◆ **Exercise requirements**
Check each line of the data for the string "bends". Report how many have it, and give nothing else.

◆ **Extracted material**

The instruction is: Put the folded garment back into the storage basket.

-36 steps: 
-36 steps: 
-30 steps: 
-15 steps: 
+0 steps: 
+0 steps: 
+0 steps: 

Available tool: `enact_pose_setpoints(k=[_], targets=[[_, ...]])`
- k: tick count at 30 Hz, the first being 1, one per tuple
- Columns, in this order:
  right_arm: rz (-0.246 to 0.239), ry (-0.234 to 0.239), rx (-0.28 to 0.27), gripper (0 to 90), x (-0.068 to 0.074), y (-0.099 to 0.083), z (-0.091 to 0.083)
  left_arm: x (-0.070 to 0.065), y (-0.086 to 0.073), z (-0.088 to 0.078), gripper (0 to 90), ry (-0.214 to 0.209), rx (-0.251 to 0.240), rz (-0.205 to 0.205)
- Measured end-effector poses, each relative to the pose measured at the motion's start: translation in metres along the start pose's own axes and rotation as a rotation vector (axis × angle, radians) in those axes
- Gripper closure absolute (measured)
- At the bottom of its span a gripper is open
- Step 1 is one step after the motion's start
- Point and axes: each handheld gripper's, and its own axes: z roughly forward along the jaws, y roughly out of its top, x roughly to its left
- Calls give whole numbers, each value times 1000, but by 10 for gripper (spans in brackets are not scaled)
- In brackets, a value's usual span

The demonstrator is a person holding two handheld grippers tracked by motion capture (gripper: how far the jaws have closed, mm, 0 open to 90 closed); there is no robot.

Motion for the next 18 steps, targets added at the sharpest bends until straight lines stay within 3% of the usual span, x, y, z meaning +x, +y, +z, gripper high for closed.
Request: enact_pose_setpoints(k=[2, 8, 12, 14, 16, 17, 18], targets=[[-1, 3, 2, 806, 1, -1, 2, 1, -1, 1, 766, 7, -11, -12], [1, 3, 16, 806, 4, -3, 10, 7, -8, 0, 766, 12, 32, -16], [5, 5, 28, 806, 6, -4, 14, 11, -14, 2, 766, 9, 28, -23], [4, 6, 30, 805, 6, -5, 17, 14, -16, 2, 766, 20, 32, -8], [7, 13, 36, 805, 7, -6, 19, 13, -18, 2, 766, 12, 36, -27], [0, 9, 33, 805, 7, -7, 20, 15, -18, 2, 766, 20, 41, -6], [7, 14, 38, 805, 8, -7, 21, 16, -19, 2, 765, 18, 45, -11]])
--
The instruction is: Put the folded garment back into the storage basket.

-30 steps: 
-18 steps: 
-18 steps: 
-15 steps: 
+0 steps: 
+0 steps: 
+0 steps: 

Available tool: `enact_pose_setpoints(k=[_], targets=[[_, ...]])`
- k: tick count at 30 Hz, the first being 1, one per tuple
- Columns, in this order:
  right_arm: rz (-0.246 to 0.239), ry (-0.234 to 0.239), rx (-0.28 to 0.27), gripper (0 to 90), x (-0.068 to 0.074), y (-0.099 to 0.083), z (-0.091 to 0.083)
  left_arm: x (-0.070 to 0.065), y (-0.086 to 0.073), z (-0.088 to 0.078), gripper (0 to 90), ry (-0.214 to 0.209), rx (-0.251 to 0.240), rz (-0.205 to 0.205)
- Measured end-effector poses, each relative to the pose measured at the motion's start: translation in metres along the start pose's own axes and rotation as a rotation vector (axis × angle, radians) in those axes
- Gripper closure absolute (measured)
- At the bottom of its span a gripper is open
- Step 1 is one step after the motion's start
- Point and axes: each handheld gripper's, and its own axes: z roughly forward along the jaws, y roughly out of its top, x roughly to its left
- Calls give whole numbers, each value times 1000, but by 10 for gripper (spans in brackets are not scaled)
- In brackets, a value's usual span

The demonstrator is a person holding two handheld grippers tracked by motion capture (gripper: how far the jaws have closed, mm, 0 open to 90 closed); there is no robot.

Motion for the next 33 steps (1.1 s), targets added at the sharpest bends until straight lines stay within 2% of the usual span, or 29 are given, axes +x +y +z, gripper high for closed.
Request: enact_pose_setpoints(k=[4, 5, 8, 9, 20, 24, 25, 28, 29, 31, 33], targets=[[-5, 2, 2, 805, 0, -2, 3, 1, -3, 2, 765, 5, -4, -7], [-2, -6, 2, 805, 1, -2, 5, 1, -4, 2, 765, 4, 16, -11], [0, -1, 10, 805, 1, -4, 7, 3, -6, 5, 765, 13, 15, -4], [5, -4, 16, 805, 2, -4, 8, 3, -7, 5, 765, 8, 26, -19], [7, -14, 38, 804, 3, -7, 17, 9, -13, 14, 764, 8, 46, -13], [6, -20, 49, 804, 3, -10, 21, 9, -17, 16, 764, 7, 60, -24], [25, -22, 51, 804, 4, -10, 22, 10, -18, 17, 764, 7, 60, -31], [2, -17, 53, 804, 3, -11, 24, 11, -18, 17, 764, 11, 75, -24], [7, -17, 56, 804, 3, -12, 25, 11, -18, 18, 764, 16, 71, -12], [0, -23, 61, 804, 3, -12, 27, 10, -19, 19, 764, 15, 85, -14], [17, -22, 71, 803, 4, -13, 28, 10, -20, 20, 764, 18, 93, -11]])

◆ **Exercise solution**
2